Als er één feest is dat gemeenschap en eenheid viert, is het Pinksteren. Het feest van de Geest die door alle culturele grenzen heen maakt dat mensen elkaar verstaan. Als er één moment is, dat het moeilijk is om dat feest te vieren, dan is dat in deze tijd.
Nu ik dit schrijf, is het nog een paar weken te gaan naar Pinksteren.
Maar er is niets dat erop wijst dat met Pinksteren de oorlog in Oekraïne is gestopt of dat er vrede is.
‘Wat kan ik?’ is de titel van een gedicht dat ik tegen kwam.
(Het is te lang om af te drukken).
De dichter beschrijft dat hij niet veel kan, behalve allerlei soorten gedichten schrijven. Dat klinkt tamelijk zinloos in deze wereld.
‘Wat kan ik?’ kan uitdrukking zijn van machteloosheid.
Dan betekent het dat je maar klein en onbetekenend bent.
‘Wat kan ik?’ kan echter ook een vraag zijn die je overeind op je benen zet. Want ieder mens kan verschil maken. Je kan niet de oorlog stoppen, maar de wereld is groter dan de oorlog.
Wat dáár mis gaat, kan je in je eigen omgeving anders doen. Ook dat is een stukje van de wereld.

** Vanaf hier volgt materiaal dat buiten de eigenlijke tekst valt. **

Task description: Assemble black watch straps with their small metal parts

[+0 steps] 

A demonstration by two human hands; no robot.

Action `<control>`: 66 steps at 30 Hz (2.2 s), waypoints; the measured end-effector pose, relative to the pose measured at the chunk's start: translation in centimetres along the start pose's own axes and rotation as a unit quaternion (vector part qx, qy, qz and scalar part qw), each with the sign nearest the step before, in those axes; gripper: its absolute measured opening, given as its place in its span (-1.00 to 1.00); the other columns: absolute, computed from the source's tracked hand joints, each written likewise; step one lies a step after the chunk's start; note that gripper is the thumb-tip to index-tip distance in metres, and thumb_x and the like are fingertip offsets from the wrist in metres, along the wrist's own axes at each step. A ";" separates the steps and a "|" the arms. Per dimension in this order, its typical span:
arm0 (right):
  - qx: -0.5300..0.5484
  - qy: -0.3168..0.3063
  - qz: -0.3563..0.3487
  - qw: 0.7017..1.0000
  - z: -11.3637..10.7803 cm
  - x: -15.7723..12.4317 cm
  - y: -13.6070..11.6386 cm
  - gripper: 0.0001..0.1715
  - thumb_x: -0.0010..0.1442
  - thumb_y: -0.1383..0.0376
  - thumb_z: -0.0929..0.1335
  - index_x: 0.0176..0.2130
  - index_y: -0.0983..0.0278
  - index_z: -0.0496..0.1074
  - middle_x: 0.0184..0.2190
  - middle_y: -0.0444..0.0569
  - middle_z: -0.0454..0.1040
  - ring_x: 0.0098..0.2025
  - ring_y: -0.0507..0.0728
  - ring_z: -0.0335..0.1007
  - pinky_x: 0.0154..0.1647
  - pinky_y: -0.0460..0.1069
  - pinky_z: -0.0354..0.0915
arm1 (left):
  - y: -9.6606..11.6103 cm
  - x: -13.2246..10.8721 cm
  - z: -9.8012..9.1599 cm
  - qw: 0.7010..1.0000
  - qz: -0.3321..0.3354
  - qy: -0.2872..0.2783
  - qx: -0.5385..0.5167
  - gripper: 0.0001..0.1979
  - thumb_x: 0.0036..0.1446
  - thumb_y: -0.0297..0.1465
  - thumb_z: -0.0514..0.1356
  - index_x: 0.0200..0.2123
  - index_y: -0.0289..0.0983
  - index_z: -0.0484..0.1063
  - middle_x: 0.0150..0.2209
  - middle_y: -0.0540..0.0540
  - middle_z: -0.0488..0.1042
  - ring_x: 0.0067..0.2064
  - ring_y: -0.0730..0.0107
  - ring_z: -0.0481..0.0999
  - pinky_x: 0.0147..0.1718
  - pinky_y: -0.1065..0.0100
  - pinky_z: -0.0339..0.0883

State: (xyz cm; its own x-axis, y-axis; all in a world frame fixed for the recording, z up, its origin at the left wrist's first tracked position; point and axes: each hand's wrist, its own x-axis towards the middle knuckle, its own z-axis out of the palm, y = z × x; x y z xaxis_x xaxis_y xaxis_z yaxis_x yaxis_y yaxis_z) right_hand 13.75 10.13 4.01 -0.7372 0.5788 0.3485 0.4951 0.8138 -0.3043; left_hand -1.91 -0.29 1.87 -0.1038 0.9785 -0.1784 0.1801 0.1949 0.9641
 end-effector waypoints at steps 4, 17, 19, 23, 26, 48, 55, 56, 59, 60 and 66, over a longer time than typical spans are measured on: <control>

Wat betreft de oorlog: we kunnen helpen of hulp ondersteunen.
Maar vooral dit: conflicten verscherpen tegenstellingen en verdiepen kloven tussen mensen en groepen.
Je kan proberen níet mee te gaan in alle vijandelijkheden, bijvoorbeeld door ook Russen als mensen te blijven zien.
‘Wat kan ik?’ We kunnen tegen de verharding in bronnen aanboren, verhalen lezen, gedichten schrijven en lezen, liederen zingen én feesten vieren die het vuur van vrede en verzoening brandend houden in onszelf en in de wereld.
Daarom is het toch goed dat het Pinksteren is.